## [PROBLEM]
Scan the listing below and copy every line holding "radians".
┄┄┄┄┄┄┄┄┄┄
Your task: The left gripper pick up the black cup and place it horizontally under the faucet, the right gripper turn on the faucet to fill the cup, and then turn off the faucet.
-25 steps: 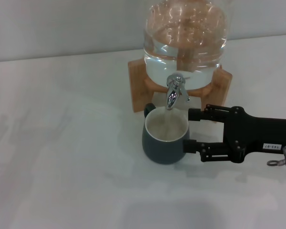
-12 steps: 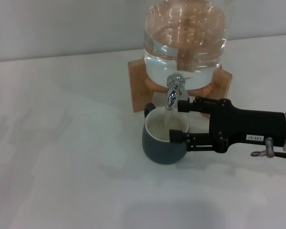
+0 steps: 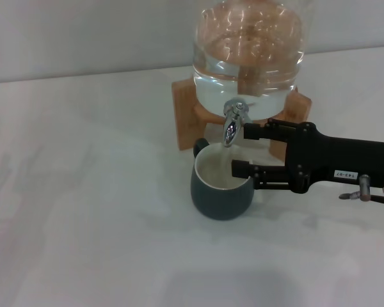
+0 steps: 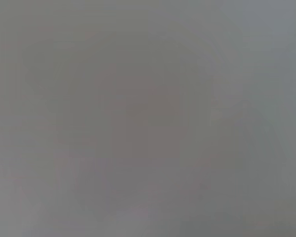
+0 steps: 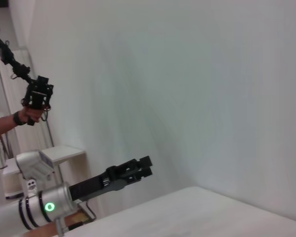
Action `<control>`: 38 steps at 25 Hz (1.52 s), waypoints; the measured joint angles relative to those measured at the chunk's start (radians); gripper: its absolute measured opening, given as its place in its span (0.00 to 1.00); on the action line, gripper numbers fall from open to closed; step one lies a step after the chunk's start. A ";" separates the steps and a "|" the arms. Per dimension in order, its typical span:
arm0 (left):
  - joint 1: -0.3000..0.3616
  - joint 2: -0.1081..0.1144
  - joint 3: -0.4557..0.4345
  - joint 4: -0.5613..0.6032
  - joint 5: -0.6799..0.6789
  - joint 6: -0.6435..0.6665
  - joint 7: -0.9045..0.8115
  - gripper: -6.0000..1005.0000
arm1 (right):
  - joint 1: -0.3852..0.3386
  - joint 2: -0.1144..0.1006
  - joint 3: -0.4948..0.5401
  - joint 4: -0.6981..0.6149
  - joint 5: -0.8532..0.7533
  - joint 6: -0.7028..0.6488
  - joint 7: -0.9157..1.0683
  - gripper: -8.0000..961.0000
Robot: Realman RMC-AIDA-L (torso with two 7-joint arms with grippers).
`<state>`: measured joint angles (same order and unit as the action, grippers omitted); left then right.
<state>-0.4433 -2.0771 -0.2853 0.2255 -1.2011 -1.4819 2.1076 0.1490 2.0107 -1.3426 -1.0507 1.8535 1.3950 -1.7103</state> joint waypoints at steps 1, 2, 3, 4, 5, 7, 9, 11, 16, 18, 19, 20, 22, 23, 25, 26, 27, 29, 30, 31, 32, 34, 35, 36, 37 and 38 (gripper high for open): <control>0.000 0.000 0.000 0.000 0.000 0.000 0.000 0.87 | -0.001 0.000 0.002 0.000 -0.002 -0.006 -0.001 0.89; 0.000 0.000 0.000 0.000 0.000 0.000 0.000 0.87 | -0.002 0.000 0.003 0.000 -0.004 -0.012 -0.002 0.89; 0.001 0.000 0.000 0.000 0.000 -0.001 0.000 0.87 | -0.002 0.000 0.005 0.000 -0.005 -0.014 -0.004 0.89; 0.001 0.000 0.000 0.000 0.000 -0.002 0.000 0.87 | -0.002 -0.001 0.007 0.000 -0.005 -0.015 -0.006 0.89; 0.002 0.000 0.000 0.000 0.000 -0.002 0.000 0.87 | -0.003 -0.001 0.011 0.000 -0.006 -0.016 -0.009 0.89; 0.002 0.000 0.000 0.000 0.000 -0.002 0.000 0.87 | -0.004 -0.002 0.020 0.000 -0.006 -0.016 -0.012 0.89; 0.000 0.000 0.000 0.000 0.000 -0.002 0.000 0.87 | -0.005 -0.002 0.026 0.000 -0.007 -0.016 -0.013 0.89; -0.001 0.000 0.000 0.000 0.000 -0.001 0.000 0.87 | -0.006 -0.003 0.034 0.002 -0.007 -0.016 -0.013 0.89; -0.001 0.000 0.000 0.000 0.000 0.000 0.000 0.87 | -0.014 -0.004 0.055 0.008 -0.009 -0.013 -0.013 0.89; -0.001 0.000 0.000 0.000 0.000 0.000 0.000 0.87 | -0.016 -0.004 0.064 0.009 -0.009 -0.011 -0.015 0.89; -0.001 0.000 0.000 0.000 0.000 0.000 0.000 0.87 | -0.017 -0.004 0.068 0.010 -0.009 -0.011 -0.015 0.89; 0.000 0.000 0.000 0.000 0.000 0.000 0.000 0.87 | -0.017 -0.004 0.070 0.011 -0.010 -0.011 -0.015 0.89; 0.000 0.000 0.000 0.000 0.000 0.000 0.000 0.87 | -0.017 -0.004 0.074 0.013 -0.010 -0.011 -0.015 0.89; 0.000 0.000 0.000 0.000 0.000 0.000 0.000 0.87 | -0.018 -0.004 0.077 0.013 -0.011 -0.012 -0.016 0.89; 0.001 0.000 0.000 0.000 0.000 -0.002 0.000 0.87 | -0.018 -0.004 0.081 0.015 -0.012 -0.015 -0.016 0.89; 0.002 0.000 0.000 0.000 0.000 -0.003 0.000 0.87 | -0.018 -0.004 0.083 0.015 -0.013 -0.016 -0.016 0.89; 0.002 0.000 0.000 0.000 0.000 -0.004 0.000 0.87 | -0.019 -0.004 0.084 0.016 -0.013 -0.017 -0.016 0.89; 0.003 0.000 0.000 0.000 0.000 -0.006 0.000 0.87 | -0.020 -0.004 0.090 0.018 -0.013 -0.021 -0.017 0.89; 0.003 0.000 0.000 0.000 0.000 -0.006 0.000 0.87 | -0.020 -0.004 0.094 0.022 -0.013 -0.023 -0.017 0.89; 0.003 0.000 0.000 0.000 0.000 -0.007 0.000 0.87 | -0.020 -0.004 0.097 0.024 -0.013 -0.025 -0.017 0.89; 0.003 0.000 0.000 0.000 0.000 -0.007 0.000 0.87 | -0.020 -0.004 0.101 0.027 -0.013 -0.025 -0.016 0.89; 0.004 0.000 0.000 0.000 0.000 -0.007 0.000 0.87 | -0.020 -0.004 0.107 0.030 -0.013 -0.026 -0.015 0.89; 0.005 0.000 0.000 0.000 0.000 -0.007 0.000 0.87 | -0.020 -0.004 0.107 0.032 -0.013 -0.026 -0.014 0.89; 0.005 0.000 0.000 0.000 0.000 -0.007 0.000 0.87 | -0.020 -0.004 0.108 0.035 -0.012 -0.027 -0.014 0.89; 0.005 0.000 0.000 0.000 0.000 -0.008 0.000 0.87 | -0.020 -0.004 0.108 0.037 -0.011 -0.027 -0.014 0.89; 0.005 -0.001 0.000 0.000 0.000 -0.008 0.000 0.87 | -0.020 -0.004 0.108 0.038 -0.011 -0.027 -0.014 0.89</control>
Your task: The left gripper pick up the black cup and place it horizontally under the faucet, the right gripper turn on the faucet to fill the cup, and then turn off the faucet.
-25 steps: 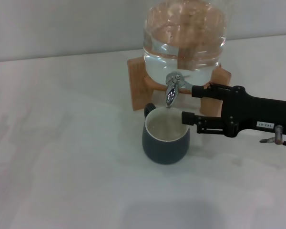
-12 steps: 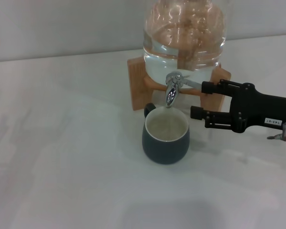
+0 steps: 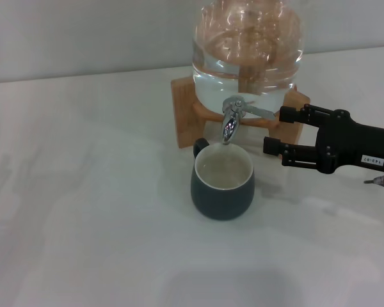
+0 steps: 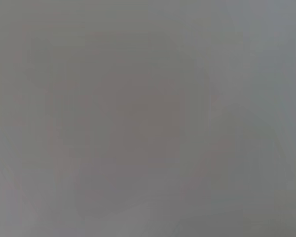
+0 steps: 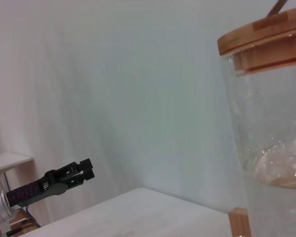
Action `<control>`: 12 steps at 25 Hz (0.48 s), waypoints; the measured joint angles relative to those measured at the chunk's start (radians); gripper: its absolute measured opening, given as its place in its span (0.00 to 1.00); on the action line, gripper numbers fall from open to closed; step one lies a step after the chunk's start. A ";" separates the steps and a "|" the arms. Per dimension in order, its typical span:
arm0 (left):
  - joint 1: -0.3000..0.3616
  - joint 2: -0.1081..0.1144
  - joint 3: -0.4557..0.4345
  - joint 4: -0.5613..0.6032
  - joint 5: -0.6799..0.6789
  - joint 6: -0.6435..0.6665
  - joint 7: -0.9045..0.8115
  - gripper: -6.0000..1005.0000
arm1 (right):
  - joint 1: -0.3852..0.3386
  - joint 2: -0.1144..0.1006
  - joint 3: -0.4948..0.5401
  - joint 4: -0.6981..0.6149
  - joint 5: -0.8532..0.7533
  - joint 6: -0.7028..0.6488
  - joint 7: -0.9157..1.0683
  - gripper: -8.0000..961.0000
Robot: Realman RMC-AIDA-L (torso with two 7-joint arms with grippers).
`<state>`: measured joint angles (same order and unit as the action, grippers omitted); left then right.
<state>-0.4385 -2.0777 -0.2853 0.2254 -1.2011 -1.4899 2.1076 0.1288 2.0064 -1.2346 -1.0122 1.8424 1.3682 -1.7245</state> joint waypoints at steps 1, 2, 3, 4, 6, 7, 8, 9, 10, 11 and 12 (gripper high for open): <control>0.000 0.000 0.000 0.000 0.000 0.000 0.000 0.87 | 0.000 0.000 0.000 0.001 0.000 0.000 0.000 0.89; 0.000 -0.001 0.000 0.000 0.000 -0.001 0.000 0.87 | 0.000 0.000 0.000 0.002 0.000 0.000 0.000 0.89; 0.000 -0.001 0.000 0.000 0.000 -0.001 0.000 0.87 | -0.001 0.000 0.003 0.002 -0.001 0.002 0.000 0.89; 0.000 -0.001 0.001 0.000 0.000 -0.001 0.000 0.87 | -0.002 0.000 0.006 0.002 -0.001 0.004 0.000 0.89; 0.001 -0.001 0.003 0.000 0.001 0.000 -0.001 0.87 | -0.007 0.000 0.022 0.002 -0.001 0.014 0.000 0.89; 0.001 -0.001 0.005 0.000 0.001 0.002 -0.001 0.87 | -0.010 0.000 0.029 0.002 -0.001 0.018 0.000 0.89; 0.001 -0.001 0.007 0.000 0.001 0.003 -0.001 0.87 | -0.015 0.000 0.040 0.002 -0.002 0.025 0.000 0.89; 0.002 -0.001 0.009 0.000 0.001 0.004 -0.001 0.87 | -0.019 0.000 0.049 0.002 -0.002 0.031 0.000 0.89; 0.002 -0.001 0.010 0.000 0.001 0.004 -0.001 0.87 | -0.023 0.000 0.063 0.002 -0.002 0.039 -0.001 0.89; 0.001 -0.001 0.010 0.000 0.001 0.005 -0.001 0.87 | -0.026 -0.001 0.082 0.001 -0.004 0.050 -0.001 0.89; 0.000 -0.001 0.011 0.000 0.002 0.005 -0.001 0.87 | -0.029 -0.002 0.101 0.001 -0.007 0.060 -0.001 0.89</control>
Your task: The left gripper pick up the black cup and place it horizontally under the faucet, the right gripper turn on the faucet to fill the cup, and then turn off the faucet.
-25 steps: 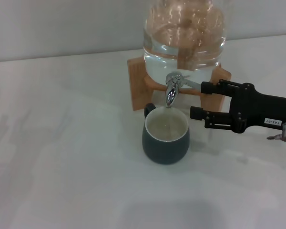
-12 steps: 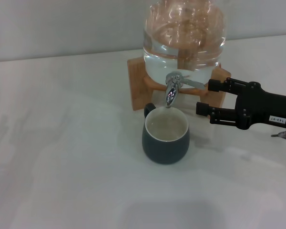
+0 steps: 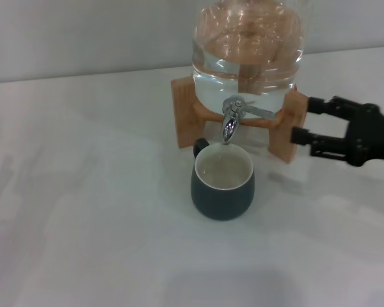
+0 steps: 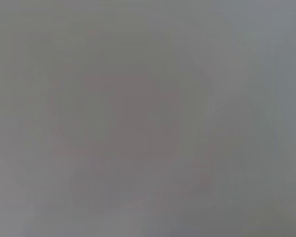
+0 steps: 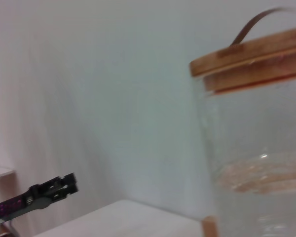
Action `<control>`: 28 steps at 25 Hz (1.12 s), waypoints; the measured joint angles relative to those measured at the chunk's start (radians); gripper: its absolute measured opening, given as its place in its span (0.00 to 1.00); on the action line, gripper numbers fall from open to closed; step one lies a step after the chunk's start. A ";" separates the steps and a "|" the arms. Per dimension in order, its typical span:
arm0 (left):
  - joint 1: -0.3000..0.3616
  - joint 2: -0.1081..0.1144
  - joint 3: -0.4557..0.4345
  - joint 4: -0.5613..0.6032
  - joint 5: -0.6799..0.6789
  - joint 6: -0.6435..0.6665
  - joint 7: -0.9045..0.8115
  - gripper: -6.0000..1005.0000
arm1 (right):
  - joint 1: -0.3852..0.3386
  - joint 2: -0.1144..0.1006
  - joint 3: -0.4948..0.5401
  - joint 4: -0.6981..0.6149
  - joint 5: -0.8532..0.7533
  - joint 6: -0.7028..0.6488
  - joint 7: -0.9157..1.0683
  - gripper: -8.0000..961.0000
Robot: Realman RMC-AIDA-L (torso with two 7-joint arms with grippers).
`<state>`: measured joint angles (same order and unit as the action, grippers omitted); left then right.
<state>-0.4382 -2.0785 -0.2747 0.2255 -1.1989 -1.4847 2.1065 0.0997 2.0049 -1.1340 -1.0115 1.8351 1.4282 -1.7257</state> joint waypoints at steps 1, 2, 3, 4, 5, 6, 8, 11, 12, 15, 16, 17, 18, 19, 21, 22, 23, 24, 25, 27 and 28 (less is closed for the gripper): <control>0.000 0.000 0.000 0.000 0.002 0.000 0.000 0.87 | -0.002 -0.001 0.019 0.000 -0.005 0.011 0.000 0.89; -0.001 0.000 0.001 0.000 0.005 0.001 -0.001 0.87 | -0.005 -0.001 0.057 0.000 -0.017 0.028 0.000 0.89; -0.002 0.000 0.001 0.000 0.007 0.001 -0.001 0.87 | -0.006 -0.001 0.088 0.002 -0.031 0.043 0.000 0.89; -0.003 0.001 0.001 0.000 0.012 0.002 -0.001 0.87 | -0.007 -0.001 0.116 0.004 -0.043 0.055 0.000 0.89; -0.004 0.001 0.001 0.000 0.014 0.002 -0.001 0.87 | -0.007 -0.001 0.155 0.007 -0.063 0.074 0.000 0.89; -0.004 0.002 0.002 0.000 0.015 0.002 -0.002 0.87 | -0.007 -0.001 0.185 0.010 -0.076 0.088 0.000 0.89; -0.005 0.002 0.002 0.000 0.017 0.002 -0.002 0.87 | -0.007 -0.001 0.270 0.014 -0.107 0.112 -0.003 0.89; -0.006 0.003 0.002 0.000 0.019 0.003 -0.002 0.87 | -0.006 -0.001 0.347 0.016 -0.139 0.111 -0.022 0.89; -0.006 0.003 0.002 0.003 0.023 0.003 -0.003 0.87 | -0.003 -0.001 0.373 0.018 -0.152 0.107 -0.034 0.89; -0.007 0.004 0.002 0.008 0.034 0.003 -0.008 0.87 | 0.023 -0.002 0.469 0.056 -0.189 0.086 -0.082 0.89; -0.007 0.005 0.002 0.011 0.040 0.003 -0.010 0.87 | 0.033 -0.002 0.496 0.074 -0.192 0.077 -0.092 0.89; -0.007 0.005 0.002 0.012 0.044 0.003 -0.011 0.87 | 0.046 -0.002 0.522 0.097 -0.194 0.061 -0.107 0.89; -0.007 0.005 0.002 0.013 0.052 0.003 -0.010 0.87 | 0.058 -0.002 0.546 0.121 -0.194 0.044 -0.122 0.89; -0.006 0.005 0.002 0.015 0.062 0.003 -0.008 0.87 | 0.068 -0.002 0.565 0.141 -0.193 0.026 -0.138 0.89; -0.004 0.005 0.002 0.024 0.087 0.003 0.005 0.87 | 0.094 -0.002 0.610 0.210 -0.176 -0.014 -0.200 0.89; -0.003 0.005 0.002 0.032 0.104 0.003 0.020 0.87 | 0.104 -0.001 0.625 0.240 -0.166 -0.024 -0.228 0.89; -0.001 0.004 0.002 0.038 0.119 0.003 0.044 0.87 | 0.116 -0.002 0.642 0.271 -0.151 -0.036 -0.260 0.89; 0.001 0.003 0.002 0.041 0.129 0.003 0.066 0.87 | 0.130 -0.001 0.667 0.318 -0.137 -0.044 -0.296 0.89; 0.005 0.001 0.002 0.040 0.134 0.003 0.105 0.86 | 0.140 -0.001 0.688 0.354 -0.123 -0.047 -0.323 0.89; 0.015 -0.002 0.002 0.031 0.138 -0.004 0.164 0.86 | 0.149 -0.001 0.717 0.399 -0.112 -0.047 -0.354 0.89; 0.022 -0.004 0.002 0.022 0.139 -0.015 0.190 0.86 | 0.150 -0.001 0.726 0.411 -0.109 -0.043 -0.361 0.89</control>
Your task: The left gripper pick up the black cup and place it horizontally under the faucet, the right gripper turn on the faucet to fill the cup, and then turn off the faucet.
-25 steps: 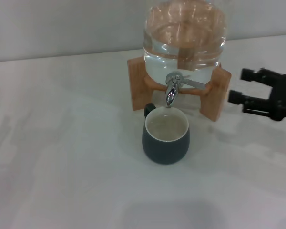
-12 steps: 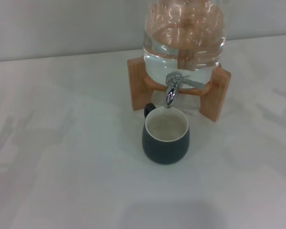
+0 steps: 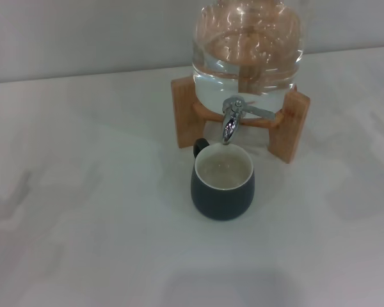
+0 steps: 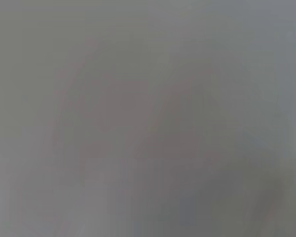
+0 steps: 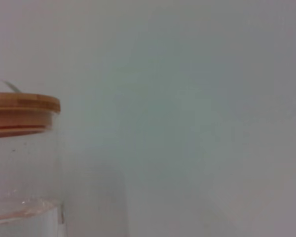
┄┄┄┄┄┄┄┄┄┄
## [EXERCISE RESPONSE]
Action `<control>`: 38 steps at 25 Hz (1.52 s), waypoints; the measured joint angles relative to those measured at the chunk's start (radians); gripper: its absolute measured opening, given as its place in its span (0.00 to 1.00); on the action line, gripper numbers fall from open to closed; step one lies a step after the chunk's start. A ";" separates the steps and a "|" the arms. Per dimension in order, its typical span:
Action `<control>`: 12 steps at 25 Hz (0.48 s), waypoints; the measured joint angles relative to those measured at the chunk's start (radians); gripper: its absolute measured opening, given as its place in its span (0.00 to 1.00); on the action line, gripper numbers fall from open to closed; step one lies a step after the chunk's start. A ";" separates the steps and a "|" the arms. Per dimension in order, its typical span:
Action `<control>`: 28 steps at 25 Hz (1.12 s), waypoints; the measured joint angles relative to those measured at the chunk's start (radians); gripper: its absolute measured opening, given as its place in its span (0.00 to 1.00); on the action line, gripper numbers fall from open to closed; step one lies a step after the chunk's start. A ";" separates the steps and a "|" the arms. Per dimension in order, its typical span:

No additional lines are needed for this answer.